■ **THE PROBLEM**: Here are some records; return them all exactly.

Records drawn from a dataset:

------------------------

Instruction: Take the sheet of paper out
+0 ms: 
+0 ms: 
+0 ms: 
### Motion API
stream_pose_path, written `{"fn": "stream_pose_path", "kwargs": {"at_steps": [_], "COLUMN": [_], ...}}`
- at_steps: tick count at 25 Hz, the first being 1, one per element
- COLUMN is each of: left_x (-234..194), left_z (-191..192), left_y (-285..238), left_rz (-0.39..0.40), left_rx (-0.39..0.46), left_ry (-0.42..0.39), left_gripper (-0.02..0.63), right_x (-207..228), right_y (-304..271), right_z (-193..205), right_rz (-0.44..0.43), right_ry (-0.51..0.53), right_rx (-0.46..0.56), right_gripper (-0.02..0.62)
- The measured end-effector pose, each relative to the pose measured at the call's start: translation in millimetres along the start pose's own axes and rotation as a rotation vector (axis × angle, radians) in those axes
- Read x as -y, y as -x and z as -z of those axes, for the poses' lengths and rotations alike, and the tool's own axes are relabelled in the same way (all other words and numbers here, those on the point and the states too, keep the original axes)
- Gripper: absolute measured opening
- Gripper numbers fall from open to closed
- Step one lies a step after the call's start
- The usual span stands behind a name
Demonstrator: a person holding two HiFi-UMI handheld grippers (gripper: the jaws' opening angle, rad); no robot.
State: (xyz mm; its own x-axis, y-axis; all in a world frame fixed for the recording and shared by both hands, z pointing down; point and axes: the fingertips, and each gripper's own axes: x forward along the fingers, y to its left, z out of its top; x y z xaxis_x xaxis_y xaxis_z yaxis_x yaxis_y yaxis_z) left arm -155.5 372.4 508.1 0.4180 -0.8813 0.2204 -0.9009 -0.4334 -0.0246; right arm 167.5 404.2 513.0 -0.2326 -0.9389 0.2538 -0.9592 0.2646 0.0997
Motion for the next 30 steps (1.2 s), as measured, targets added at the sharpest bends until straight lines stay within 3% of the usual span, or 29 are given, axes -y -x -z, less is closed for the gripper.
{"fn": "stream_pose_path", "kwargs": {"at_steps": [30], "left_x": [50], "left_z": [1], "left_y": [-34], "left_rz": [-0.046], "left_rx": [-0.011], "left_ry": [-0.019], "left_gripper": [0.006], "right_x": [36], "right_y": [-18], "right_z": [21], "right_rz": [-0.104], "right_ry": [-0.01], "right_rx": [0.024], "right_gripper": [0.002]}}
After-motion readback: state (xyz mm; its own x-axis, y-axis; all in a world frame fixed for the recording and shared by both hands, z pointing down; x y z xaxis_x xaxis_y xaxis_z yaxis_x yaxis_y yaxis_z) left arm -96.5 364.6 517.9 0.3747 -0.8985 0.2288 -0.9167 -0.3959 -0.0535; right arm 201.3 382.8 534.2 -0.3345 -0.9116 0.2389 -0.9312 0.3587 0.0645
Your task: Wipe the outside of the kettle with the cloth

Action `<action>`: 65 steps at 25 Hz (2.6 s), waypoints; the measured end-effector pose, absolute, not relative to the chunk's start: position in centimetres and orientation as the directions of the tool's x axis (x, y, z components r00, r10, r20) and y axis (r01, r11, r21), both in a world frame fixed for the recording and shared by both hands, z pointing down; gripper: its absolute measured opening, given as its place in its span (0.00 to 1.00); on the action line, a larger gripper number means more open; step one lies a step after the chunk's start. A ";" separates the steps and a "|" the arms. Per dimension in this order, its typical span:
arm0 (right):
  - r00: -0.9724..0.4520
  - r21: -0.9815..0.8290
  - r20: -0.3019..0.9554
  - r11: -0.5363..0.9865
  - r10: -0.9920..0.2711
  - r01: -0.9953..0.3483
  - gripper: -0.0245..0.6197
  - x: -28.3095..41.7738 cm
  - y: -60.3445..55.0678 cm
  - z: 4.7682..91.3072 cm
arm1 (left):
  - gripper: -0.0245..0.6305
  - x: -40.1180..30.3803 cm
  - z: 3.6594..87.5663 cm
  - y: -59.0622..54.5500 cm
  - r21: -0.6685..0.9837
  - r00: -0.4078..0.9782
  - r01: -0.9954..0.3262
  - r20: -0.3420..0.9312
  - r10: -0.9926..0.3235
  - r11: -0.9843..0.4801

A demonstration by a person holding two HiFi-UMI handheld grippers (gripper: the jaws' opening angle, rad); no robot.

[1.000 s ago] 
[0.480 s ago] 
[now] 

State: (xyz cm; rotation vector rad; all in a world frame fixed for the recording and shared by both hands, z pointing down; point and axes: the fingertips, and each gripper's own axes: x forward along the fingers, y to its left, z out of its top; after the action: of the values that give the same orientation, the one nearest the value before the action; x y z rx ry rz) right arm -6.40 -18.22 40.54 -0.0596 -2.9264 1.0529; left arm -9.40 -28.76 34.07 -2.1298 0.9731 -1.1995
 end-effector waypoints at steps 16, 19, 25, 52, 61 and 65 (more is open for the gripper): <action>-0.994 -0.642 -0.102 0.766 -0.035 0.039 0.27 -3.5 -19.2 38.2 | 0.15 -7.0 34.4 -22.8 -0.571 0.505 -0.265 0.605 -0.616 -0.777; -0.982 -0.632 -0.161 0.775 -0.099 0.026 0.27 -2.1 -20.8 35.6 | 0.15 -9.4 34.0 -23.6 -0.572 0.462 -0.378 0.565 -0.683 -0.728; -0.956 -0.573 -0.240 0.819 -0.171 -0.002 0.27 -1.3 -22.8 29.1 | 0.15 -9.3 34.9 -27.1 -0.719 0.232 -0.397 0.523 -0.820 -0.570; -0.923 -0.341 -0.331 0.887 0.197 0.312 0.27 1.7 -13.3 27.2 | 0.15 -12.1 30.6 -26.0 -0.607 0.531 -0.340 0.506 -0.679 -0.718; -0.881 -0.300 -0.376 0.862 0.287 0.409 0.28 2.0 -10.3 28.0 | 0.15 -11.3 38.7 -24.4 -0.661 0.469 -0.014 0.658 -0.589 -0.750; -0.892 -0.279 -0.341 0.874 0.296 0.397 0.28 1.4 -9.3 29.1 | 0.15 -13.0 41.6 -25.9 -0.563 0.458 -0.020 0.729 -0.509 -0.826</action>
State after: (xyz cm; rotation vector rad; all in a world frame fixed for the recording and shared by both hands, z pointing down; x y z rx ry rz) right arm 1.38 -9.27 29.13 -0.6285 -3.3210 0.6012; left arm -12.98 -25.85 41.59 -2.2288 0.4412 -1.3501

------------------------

■ **ANSWER TO THIS PROBLEM**:
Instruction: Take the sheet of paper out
+0 ms: 
+0 ms: 
+0 ms: 
### Motion API
stream_pose_path, written `{"fn": "stream_pose_path", "kwargs": {"at_steps": [_], "COLUMN": [_], ...}}`
- at_steps: tick count at 25 Hz, the first being 1, one per element
- COLUMN is each of: left_x (-234..194), left_z (-191..192), left_y (-285..238), left_rz (-0.39..0.40), left_rx (-0.39..0.46), left_ry (-0.42..0.39), left_gripper (-0.02..0.63), right_x (-207..228), right_y (-304..271), right_z (-193..205), right_rz (-0.44..0.43), right_ry (-0.51..0.53), right_rx (-0.46..0.56), right_gripper (-0.02..0.62)
- The measured end-effector pose, each relative to the pose measured at the call's start: translation in millimetres along the start pose's own axes and rotation as a rotation vector (axis × angle, radians) in those axes
- Read x as -y, y as -x and z as -z of those axes, for the poses' lengths and rotations alike, and the tool's own axes are relabelled in the same way (all other words and numbers here, those on the point and the states too, keep the original axes)
- Gripper: absolute measured opening
- Gripper numbers fall from open to closed
- Step one lies a step after the call's start
- The usual span stands behind a name
Demonstrator: a person holding two HiFi-UMI handheld grippers (gripper: the jaws' opening angle, rad); no robot.
State: (xyz mm; its own x-axis, y-axis; all in a world frame fixed for the recording and shared by both hands, z pointing down; point and axes: the fingertips, and each gripper's own axes: x forward along the fingers, y to its left, z out of its top; x y z xaxis_x xaxis_y xaxis_z yaxis_x yaxis_y yaxis_z) left arm -155.5 372.4 508.1 0.4180 -0.8813 0.2204 -0.9009 -0.4334 -0.0246; right arm 167.5 404.2 513.0 -0.2326 -0.9389 0.2538 -0.9592 0.2646 0.0997
Motion for the next 30 steps (1.2 s), as measured, targets added at the sharpest bends until straight lines stay within 3% of the usual span, or 29 are given, axes -y -x -z, less is closed for the gripper.
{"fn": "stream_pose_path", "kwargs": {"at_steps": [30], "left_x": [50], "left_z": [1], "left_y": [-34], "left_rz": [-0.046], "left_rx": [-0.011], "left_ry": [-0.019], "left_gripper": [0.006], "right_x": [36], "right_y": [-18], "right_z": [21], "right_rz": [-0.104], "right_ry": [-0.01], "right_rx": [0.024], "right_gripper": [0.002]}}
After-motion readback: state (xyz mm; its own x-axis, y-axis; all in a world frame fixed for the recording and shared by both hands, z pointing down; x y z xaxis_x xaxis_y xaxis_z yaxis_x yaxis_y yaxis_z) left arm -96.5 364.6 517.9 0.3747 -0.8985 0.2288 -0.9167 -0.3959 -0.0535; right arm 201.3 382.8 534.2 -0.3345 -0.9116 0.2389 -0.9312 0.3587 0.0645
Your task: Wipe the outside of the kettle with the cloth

Action `<action>`: 65 steps at 25 Hz (2.6 s), waypoints; the measured end-effector pose, absolute, not relative to the chunk's start: position in centimetres and orientation as the directions of the tool's x axis (x, y, z components r00, r10, r20) and y axis (r01, r11, r21), both in a world frame fixed for the recording and shared by both hands, z pointing down; gripper: its absolute measured opening, given as its place in its span (0.00 to 1.00); on the action line, a larger gripper number means more open; step one lies a step after the chunk's start. A ";" separates the steps and a "|" the arms. Per dimension in this order, its typical span:
arm0 (right):
  - r00: -0.9724..0.4520
  - r21: -0.9815..0.8290
  - r20: -0.3019..0.9554
  - r11: -0.5363..0.9865
  - r10: -0.9920..0.2711
  - r01: -0.9953..0.3483
  - gripper: -0.0245..0.6197
  - x: -28.3095..41.7738 cm
  - y: -60.3445..55.0678 cm
  - z: 4.7682..91.3072 cm
arm1 (left):
  - gripper: -0.0245..0.6305
  - x: -40.1180..30.3803 cm
  - z: 3.6594..87.5663 cm
  - y: -59.0622..54.5500 cm
  - r21: -0.6685..0.9837
  - r00: -0.4078..0.9782
  - r01: -0.9954..0.3262
  - r20: -0.3420..0.9312
  - r10: -0.9926..0.3235
  - r11: -0.9843..0.4801

A demonstration by a person holding two HiFi-UMI handheld grippers (gripper: the jaws' opening angle, rad); no robot.

[1.000 s ago] 
[0.480 s ago] 
[now] 

State: (xyz cm; rotation vector rad; all in a world frame fixed for the recording and shared by both hands, z pointing down; point and axes: the fingertips, and each gripper's own axes: x forward along the fingers, y to its left, z out of its top; after the action: of the values that give the same orientation, the one nearest the value before the action; x y z rx ry rz) right arm -6.40 -18.22 40.54 -0.0596 -2.9264 1.0529; left arm -9.40 -28.76 34.07 -2.1298 0.9731 -1.1995
 end-effector waypoints at steps 16, 19, 25, 52, 61 and 65 (more is open for the gripper): <action>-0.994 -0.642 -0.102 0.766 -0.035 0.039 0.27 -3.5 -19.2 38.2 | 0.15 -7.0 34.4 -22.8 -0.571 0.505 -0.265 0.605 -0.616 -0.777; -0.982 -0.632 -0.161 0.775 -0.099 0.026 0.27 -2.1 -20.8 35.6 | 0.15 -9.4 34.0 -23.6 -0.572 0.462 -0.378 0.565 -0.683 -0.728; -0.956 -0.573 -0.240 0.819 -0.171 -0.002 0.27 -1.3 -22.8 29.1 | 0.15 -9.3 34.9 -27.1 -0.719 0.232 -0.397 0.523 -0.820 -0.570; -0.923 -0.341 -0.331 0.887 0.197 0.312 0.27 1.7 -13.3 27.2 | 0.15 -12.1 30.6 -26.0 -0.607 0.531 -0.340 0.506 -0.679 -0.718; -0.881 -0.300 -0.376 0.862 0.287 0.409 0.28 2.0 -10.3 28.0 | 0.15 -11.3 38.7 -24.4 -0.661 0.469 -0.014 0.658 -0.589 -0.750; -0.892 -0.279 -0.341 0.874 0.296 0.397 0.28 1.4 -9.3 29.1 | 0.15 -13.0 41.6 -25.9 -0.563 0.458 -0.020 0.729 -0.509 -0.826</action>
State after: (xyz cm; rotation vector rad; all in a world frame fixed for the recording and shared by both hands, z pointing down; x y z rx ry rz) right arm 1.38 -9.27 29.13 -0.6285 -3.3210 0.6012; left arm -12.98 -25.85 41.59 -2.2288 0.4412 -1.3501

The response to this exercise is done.